WORK ORDER. Copy out all lines in the data below containing the string "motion".

____ MATERIAL PROVIDED

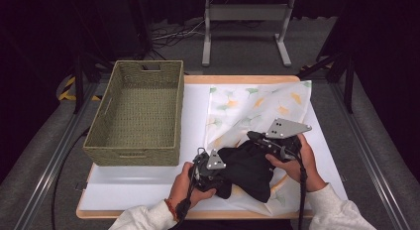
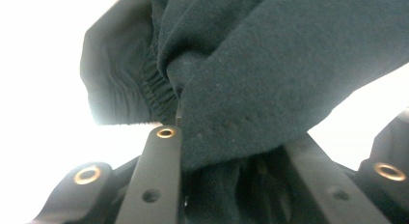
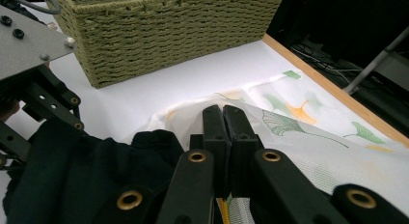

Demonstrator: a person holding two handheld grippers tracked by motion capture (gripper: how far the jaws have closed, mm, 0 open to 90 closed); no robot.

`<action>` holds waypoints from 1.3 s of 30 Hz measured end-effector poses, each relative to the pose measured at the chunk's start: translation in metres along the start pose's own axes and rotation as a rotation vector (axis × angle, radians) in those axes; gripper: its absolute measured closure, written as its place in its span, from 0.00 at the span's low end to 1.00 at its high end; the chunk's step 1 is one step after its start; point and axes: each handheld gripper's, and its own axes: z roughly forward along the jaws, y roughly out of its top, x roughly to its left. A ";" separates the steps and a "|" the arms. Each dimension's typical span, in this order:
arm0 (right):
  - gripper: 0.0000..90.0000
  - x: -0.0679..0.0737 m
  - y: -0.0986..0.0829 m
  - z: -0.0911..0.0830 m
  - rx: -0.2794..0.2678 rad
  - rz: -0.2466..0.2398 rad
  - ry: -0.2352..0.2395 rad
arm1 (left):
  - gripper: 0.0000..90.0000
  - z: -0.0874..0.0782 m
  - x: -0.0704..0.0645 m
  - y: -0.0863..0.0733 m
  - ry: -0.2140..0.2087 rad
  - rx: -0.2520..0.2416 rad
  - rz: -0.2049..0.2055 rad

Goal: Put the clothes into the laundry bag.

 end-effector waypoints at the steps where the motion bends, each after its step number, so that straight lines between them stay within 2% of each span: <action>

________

RESULT BELOW.
Demonstrator: a person holding two handheld grippers tracked by motion capture (gripper: how far the jaws have closed, mm, 0 open to 90 closed); no robot.
 end-effector waypoints at the steps where the motion bends, each after its step number, so that straight lines between them stay within 2% of each span: <action>

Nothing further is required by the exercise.